Sales of newly built single-family homes were down in July but managed to exceed economist expectations in a Pyrrhic victory for home builders who have been forced to get creative to combat affordability challenges.
An estimated 652,000 new homes were sold in July on a seasonally adjusted annual basis, according to data released Monday by the U.S. Census Bureau and Department of Housing and Urban Development. The median estimate among economists surveyed by Bloomberg was 630,000 units.
But the 652,000 figure is 0.6% below June’s 656,000 mark (revised upward from the 627,000 units previously reported) and 8.2% below the July 2024 rate of 710,000.
The median sales price of new houses sold in July was $403,800, which is 0.8% below June’s median price of $407,200 and is 5.9% below the July 2024 price of $429,000.
The price reductions are part of a broader trend of home builder incentives, according to First American Deputy Chief Economist Odeta Kushi.

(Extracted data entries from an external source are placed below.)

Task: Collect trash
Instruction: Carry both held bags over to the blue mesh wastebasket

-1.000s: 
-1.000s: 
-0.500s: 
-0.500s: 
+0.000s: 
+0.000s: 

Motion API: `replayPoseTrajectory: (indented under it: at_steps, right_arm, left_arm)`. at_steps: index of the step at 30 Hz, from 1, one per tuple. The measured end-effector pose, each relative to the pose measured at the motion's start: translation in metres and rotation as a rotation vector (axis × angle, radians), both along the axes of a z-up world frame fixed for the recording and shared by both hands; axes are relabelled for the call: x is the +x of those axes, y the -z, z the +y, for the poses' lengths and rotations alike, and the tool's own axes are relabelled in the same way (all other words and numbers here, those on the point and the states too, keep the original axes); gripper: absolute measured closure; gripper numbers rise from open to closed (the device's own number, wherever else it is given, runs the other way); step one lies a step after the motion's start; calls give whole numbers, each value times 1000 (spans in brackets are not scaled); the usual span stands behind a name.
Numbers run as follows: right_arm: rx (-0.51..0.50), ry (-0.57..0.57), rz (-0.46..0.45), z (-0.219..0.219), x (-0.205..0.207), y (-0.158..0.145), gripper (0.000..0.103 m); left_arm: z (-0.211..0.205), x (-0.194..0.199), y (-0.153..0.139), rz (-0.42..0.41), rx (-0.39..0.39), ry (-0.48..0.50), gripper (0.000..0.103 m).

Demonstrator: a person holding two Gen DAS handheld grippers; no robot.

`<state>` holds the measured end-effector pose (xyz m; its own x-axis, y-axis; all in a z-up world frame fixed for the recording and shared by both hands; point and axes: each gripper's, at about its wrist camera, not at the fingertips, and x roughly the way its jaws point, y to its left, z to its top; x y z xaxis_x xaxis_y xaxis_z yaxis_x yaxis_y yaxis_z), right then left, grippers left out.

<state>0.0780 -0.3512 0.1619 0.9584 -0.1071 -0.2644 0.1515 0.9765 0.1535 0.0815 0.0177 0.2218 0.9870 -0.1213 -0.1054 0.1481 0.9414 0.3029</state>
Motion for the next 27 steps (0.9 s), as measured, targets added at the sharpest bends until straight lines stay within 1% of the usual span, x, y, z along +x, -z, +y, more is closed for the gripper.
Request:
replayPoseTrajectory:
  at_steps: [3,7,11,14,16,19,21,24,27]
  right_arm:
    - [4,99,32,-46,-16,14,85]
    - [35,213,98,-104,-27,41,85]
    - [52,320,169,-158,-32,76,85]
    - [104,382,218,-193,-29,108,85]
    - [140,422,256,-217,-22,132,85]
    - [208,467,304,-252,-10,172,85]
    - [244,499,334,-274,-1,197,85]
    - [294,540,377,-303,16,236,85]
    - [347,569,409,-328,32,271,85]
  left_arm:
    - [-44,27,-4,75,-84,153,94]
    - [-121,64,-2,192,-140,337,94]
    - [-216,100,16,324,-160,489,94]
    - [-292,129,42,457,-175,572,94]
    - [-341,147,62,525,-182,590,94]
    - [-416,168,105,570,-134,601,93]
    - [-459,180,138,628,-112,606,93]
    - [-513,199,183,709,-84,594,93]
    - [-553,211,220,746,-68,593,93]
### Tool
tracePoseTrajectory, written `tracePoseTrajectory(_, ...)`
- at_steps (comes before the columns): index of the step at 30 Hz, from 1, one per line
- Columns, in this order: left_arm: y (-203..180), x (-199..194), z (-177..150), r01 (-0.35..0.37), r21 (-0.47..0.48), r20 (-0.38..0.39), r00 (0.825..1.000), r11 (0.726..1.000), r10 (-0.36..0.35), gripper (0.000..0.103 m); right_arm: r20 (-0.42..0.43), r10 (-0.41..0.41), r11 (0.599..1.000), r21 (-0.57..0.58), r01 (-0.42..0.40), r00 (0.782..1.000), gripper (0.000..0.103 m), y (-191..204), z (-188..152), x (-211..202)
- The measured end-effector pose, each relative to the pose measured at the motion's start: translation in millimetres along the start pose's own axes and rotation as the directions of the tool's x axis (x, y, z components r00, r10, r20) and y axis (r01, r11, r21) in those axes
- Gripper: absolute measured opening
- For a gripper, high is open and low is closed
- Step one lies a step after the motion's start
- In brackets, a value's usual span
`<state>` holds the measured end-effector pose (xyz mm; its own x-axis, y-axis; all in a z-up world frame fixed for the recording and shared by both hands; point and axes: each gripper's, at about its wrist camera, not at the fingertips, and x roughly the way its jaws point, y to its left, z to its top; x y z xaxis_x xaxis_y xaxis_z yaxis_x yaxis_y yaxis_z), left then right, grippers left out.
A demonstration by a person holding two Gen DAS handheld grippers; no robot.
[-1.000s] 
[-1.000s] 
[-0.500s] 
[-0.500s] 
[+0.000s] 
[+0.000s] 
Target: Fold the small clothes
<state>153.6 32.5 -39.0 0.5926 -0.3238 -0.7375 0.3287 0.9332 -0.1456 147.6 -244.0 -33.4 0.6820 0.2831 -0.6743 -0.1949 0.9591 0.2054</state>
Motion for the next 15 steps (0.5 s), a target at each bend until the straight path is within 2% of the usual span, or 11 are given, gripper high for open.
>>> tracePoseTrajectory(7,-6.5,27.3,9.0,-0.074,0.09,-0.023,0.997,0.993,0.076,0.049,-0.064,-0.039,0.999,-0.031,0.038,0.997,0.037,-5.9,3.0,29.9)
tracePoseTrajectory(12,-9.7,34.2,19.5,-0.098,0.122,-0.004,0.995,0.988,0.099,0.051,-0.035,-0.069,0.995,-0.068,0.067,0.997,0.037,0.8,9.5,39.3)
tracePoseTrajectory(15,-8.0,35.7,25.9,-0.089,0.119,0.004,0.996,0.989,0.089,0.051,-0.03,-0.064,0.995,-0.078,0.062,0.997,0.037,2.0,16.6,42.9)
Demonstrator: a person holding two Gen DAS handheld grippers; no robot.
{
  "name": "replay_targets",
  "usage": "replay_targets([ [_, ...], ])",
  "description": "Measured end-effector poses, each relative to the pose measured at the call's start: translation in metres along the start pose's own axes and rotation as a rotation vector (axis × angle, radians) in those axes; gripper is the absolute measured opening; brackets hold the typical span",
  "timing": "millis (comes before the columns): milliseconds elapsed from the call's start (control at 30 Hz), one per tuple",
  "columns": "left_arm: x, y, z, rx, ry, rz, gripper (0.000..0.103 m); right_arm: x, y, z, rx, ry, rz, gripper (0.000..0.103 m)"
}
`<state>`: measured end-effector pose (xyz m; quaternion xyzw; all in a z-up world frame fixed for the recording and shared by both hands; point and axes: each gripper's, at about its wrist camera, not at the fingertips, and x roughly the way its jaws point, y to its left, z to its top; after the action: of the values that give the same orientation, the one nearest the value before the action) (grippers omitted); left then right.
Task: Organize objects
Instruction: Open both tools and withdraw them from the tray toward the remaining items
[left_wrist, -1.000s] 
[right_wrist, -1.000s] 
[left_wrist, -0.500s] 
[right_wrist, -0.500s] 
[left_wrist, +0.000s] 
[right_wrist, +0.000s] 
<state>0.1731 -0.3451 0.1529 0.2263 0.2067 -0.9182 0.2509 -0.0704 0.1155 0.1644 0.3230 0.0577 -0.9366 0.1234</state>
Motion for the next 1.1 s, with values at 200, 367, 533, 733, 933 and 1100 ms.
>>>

“Builders have relied heavily on incentives, such as mortgage rate buydowns, upgrades and even price reductions, to support demand and maintain an edge over the existing-home market,” Kushi wrote in an analysis. “However, the recent pattern of sales — holding at relatively subdued levels — suggests these measures are becoming less effective amid strained affordability, rising resale inventory and macroeconomic uncertainty.”
A recent survey from the National Association of Home Builders and Wells Fargo found that 66% of builders used sales incentives in August, up from 62% in July. The August percentage is the highest of the post-pandemic era.
About 37% of builders reported cutting prices in August, which is down slightly from July’s 38% mark.
As builders struggle to sell newly built homes, “supply has swelled across the country,” noted Wells Fargo economists Jackie Benson and Ali Hajibeigi.
“Inventories are especially elevated in the South and West,” Benson and Hajibeigi wrote, “the former of which is at its highest level on record. Although not quite a record high, new home supply in the West is near its greatest heights since 2008.”
For-sale inventory in July was at a supply of 9.2 months at the current sales rate, which was unchanged from June’s estimate but was 16.5% above July 2024’s estimate of 7.9 months of supply.
“High mortgage rates, economic uncertainty and a softening labor market are keeping buyers on the sidelines,” the Wells Fargo economists observed. “Single-family home builders face added pressure from elevated inventories, which is likely to discourage a near-term rebound in single-family construction.”